Items from a dataset
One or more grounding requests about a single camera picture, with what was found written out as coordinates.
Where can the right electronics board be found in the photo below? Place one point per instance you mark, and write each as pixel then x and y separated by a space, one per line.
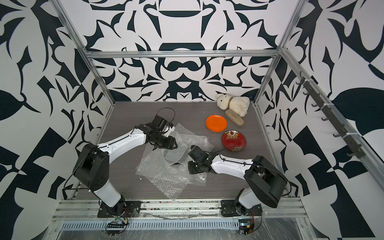
pixel 246 226

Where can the white plush bunny toy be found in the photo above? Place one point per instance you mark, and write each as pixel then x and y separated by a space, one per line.
pixel 239 105

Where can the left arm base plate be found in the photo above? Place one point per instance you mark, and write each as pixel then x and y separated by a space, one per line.
pixel 127 209

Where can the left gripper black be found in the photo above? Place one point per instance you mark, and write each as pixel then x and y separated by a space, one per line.
pixel 171 143

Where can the left electronics board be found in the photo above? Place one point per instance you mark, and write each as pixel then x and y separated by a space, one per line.
pixel 116 227

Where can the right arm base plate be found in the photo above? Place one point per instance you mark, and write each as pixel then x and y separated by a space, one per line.
pixel 235 208

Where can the clear bubble wrap sheet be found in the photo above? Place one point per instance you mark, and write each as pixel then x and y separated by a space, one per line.
pixel 170 189
pixel 184 136
pixel 153 165

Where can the black wall hook rail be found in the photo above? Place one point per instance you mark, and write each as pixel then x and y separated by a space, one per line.
pixel 333 116

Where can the orange bubble plate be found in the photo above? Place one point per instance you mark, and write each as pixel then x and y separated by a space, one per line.
pixel 216 123

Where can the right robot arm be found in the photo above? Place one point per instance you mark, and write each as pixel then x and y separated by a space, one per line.
pixel 266 183

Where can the electronics board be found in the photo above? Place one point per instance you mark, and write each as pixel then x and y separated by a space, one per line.
pixel 116 227
pixel 246 226

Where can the aluminium frame rail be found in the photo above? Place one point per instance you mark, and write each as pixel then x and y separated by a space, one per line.
pixel 180 54

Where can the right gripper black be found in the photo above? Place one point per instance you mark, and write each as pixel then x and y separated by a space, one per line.
pixel 190 170

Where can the tan wooden brush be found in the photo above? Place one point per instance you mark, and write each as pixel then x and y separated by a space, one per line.
pixel 234 117

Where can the red floral dinner plate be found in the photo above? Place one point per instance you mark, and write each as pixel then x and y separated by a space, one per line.
pixel 233 140

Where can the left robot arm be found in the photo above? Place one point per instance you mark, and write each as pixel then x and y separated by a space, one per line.
pixel 93 166

Exercise goal:
Reproduce the line containing "Where can the red" and every line after it. Stop at the last line of the records, and add nothing.

Result:
Where can the red floral dinner plate be found in the photo above? Place one point per instance you mark, and write each as pixel then x and y separated by a space, one per line.
pixel 233 140

Where can the left robot arm be found in the photo above? Place one point per instance you mark, and write each as pixel then x and y separated by a space, one per line.
pixel 93 166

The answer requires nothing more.